The Pitchford Inquiry into undercover policing is going to make a ruling on disclosure of evidence and protection of identity.
The police – supported by the Home Office and Cabinet Office – have said they want to have large parts of this “public” inquiry held in secret and intend to use their “Neither Confirm Nor Deny” approach.
This has been a tool they have used to obstruct the fight for truth from women who were deceived into relationships by undercover officers. They only invented this hardline policy six months after the women launched their legal case.
It is the police characteristically failing to admit wrongdoing, let alone sanction those who did it.
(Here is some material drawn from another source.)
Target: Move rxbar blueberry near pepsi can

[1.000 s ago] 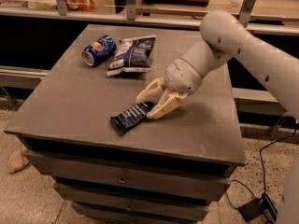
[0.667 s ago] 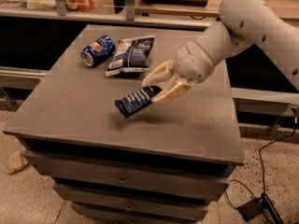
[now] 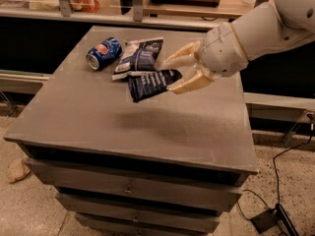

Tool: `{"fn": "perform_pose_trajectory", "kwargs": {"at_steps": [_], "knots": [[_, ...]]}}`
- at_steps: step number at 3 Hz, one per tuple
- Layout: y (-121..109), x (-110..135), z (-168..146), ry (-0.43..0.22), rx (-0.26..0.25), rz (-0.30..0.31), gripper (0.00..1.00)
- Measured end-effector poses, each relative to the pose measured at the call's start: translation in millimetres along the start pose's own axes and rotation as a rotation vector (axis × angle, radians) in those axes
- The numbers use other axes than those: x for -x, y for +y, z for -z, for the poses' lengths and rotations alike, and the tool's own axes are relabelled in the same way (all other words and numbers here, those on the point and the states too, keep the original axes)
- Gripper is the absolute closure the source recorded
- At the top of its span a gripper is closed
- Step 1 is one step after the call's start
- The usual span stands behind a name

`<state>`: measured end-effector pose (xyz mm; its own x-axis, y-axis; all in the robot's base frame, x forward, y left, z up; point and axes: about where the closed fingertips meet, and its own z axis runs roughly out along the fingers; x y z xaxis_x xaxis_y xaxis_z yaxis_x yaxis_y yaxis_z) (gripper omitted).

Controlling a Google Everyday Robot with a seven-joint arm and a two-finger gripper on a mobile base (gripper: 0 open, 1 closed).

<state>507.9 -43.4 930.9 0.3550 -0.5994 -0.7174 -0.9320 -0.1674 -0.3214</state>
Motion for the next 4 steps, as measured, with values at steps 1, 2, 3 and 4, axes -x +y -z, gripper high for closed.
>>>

It results in the absurdity of police refusing to confirm whether people like Mark Kennedy and Bob Lambert were ever undercover officers.
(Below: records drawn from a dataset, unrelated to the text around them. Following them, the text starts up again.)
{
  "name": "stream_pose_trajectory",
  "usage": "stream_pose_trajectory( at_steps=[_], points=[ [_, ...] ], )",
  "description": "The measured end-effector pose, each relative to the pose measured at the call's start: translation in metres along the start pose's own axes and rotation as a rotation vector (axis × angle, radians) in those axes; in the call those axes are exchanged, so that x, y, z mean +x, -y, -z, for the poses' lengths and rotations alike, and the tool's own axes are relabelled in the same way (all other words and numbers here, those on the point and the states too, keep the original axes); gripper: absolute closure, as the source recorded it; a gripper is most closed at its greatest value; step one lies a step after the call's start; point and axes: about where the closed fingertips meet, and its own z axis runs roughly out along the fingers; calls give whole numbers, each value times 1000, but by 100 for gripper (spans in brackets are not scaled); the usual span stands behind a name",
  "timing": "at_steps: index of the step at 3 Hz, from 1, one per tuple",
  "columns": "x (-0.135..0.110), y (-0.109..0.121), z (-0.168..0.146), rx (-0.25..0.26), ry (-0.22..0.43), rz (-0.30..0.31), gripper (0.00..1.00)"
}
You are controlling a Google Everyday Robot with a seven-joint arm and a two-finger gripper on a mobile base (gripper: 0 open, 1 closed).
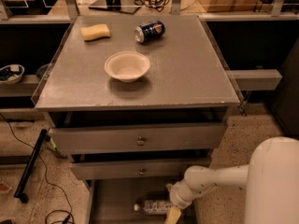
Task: Pick blue plastic bottle from bottom drawer and place on counter
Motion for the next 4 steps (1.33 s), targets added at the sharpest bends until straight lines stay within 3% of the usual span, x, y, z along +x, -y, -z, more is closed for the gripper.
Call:
stream_pose_trajectory(
  at_steps=[1,2,3,4],
  points=[
    [0,1,-14,0,9,1,0],
    [-12,20,-51,-11,33,21,0],
    [-12,20,-51,-11,33,21,0],
    [-4,21,-73,-30,47,7,0]
  ],
)
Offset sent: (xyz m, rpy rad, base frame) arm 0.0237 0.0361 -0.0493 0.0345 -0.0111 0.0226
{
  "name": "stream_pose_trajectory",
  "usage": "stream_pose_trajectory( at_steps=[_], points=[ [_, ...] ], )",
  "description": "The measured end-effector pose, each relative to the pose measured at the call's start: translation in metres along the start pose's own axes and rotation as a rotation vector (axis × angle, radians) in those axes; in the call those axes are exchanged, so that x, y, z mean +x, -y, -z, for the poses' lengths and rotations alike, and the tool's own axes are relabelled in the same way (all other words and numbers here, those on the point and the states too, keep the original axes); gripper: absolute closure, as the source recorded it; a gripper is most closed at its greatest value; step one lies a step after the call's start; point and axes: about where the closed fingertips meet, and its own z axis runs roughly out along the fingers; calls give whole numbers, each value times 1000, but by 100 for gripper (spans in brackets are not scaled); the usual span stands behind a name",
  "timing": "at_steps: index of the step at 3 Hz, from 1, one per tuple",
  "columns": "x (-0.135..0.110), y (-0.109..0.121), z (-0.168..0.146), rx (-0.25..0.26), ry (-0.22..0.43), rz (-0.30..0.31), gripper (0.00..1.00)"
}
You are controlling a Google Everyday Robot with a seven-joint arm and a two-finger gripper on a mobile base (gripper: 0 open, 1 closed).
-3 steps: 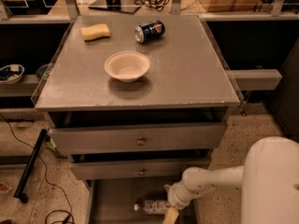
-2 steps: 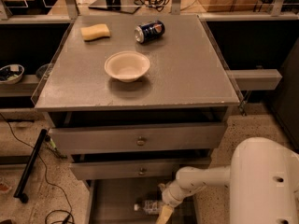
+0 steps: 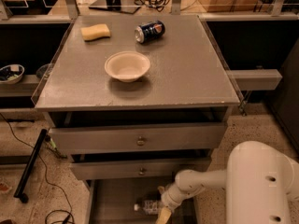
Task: Pick blue plastic bottle from bottom drawer and place on counter
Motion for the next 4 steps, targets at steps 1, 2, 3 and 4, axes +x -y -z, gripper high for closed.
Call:
stream_pose_trajectory(
  at_steps=[1,2,3,4],
  points=[
    [7,6,-24,-18,8,-6,0],
    [21,9,-63,-61,33,-10,0],
    [23,9,-66,-68,39,-17,0],
    [23,9,-66,-68,39,-17,27]
  ],
)
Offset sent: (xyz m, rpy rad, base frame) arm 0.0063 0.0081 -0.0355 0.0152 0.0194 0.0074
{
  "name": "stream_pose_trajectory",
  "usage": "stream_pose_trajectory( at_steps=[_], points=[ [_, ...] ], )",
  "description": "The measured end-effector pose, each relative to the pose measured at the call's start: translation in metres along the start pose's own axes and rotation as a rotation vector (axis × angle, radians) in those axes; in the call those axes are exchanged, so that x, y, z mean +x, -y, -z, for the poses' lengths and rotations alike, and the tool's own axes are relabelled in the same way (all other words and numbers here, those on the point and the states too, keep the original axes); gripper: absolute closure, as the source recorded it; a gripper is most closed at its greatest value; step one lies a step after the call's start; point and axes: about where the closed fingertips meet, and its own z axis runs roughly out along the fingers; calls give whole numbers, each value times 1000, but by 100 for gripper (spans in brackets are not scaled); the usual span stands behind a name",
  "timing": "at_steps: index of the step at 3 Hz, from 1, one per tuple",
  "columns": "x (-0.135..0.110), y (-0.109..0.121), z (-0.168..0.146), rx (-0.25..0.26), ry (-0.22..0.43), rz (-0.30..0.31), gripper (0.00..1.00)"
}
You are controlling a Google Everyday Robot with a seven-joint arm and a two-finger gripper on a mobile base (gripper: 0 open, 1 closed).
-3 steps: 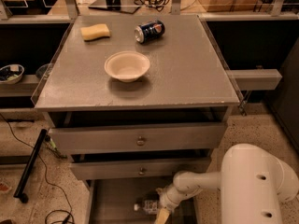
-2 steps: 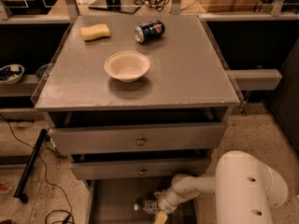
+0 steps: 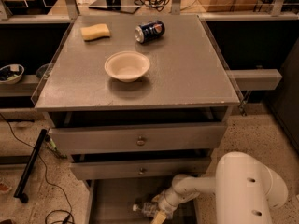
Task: Pick blue plastic bottle from bottom drawer and place on counter
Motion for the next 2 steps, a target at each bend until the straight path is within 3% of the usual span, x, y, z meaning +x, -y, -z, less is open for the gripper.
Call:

We only have details on 14 officers from Britain’s political secret police – 90% of them are still unknown. The only way we will know what those officers did is if the people they spied on tell their stories and, in turn, the only way for that to happen is if they are told they were targeted.
The inquiry cannot be credible if it hides 90% of the truth. It must release the names of officers. Those who were spied on should see their files to discover what took place and why, rather than take the word of the liars who abused them.
The inquiry has designated 179 people targeted by the 14 known officers as ‘core participants’, and 133 of them have called for the release of the officers’ cover names. For many, this issue is the test of whether the Inquiry is serious or a whitewash.
There will be a demonstration outside the High Court at 9am on Tuesday 22nd March, ahead of the first day of the Pitchford Inquiry’s hearing. Let’s make it clear; without truth there cannot be justice.